AB 829 adds a voluntary checkoff to the California personal income tax return that lets individual filers designate an amount in excess of their tax liability to support the Richard Paul Hemann Parkinson’s Disease Program. The bill creates the Parkinson’s Disease Research Voluntary Tax Contribution Fund to receive those donations and directs the Franchise Tax Board to include the checkoff on the tax form when space is available.

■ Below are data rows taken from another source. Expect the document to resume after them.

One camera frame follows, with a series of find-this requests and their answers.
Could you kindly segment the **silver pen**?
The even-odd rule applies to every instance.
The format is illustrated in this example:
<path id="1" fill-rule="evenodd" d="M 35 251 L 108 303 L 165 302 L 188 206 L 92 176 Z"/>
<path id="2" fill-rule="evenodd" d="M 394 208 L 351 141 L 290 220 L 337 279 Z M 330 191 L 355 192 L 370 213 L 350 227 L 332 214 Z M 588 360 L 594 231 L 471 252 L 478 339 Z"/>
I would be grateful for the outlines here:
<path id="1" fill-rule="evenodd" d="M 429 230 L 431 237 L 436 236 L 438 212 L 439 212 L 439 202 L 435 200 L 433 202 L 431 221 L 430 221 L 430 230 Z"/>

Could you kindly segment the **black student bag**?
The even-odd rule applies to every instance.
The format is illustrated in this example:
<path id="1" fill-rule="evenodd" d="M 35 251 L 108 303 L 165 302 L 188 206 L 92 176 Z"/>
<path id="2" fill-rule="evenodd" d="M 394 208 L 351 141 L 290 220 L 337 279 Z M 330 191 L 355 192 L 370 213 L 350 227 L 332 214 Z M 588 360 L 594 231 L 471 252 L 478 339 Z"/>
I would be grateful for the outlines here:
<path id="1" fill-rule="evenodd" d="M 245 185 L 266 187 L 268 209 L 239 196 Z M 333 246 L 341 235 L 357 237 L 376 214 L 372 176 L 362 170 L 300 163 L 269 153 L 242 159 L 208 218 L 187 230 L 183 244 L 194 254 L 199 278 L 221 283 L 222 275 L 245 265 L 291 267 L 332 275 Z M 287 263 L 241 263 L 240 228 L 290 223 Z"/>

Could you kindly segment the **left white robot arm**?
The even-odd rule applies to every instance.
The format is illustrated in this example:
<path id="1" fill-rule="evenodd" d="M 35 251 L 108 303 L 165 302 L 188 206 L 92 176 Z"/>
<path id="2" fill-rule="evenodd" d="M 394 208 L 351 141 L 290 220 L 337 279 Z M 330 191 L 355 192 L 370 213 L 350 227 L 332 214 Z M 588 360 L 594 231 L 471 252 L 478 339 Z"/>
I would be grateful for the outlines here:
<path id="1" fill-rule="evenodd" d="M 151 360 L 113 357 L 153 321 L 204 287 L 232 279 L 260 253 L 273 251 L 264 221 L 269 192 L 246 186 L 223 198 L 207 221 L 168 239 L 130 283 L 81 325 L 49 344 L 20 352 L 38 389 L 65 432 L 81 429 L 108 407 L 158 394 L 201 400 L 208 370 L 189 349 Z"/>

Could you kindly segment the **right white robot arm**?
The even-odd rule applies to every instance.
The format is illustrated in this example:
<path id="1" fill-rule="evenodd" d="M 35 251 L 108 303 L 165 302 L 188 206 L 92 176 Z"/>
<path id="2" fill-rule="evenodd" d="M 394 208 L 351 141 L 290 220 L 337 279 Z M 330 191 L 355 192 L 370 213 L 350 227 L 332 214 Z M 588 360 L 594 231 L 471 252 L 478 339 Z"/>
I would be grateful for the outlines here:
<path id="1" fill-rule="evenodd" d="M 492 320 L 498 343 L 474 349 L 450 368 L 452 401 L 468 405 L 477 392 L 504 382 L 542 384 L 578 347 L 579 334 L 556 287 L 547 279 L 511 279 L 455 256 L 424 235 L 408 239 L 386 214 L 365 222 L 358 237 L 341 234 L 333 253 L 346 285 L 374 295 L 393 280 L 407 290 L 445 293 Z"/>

The measure builds a donor channel aimed at expanding state-level Parkinson’s research and registry work and creates new administrative duties for the Franchise Tax Board, Controller, and the State Department of Public Health. The bill also contains form-instruction requirements and a mechanism that can remove the checkoff if contributions fall below a statutory minimum.
At a Glance
What It Does
Creates a named state treasury fund to collect voluntary checkoff contributions on individual California personal income tax returns and authorizes transfers from the Personal Income Tax Fund to pay those amounts. The fund first reimburses the Franchise Tax Board and Controller for collection costs, then directs remaining money to the State Department of Public Health to support the Parkinson’s program.
Who It Affects
Individual California taxpayers who file personal income tax returns and want to direct contributions; the Franchise Tax Board and State Controller, which will administer collection and transfers; and the State Department of Public Health and research institutions that receive program funding.
Why It Matters
The bill creates a narrowly targeted revenue channel for Parkinson’s research without a new general-tax increase, but the revenue depends entirely on voluntary donations. It also forces tax-form changes, establishes reimbursement priorities, and embeds a contribution threshold that can trigger suspension and repeal of the checkoff.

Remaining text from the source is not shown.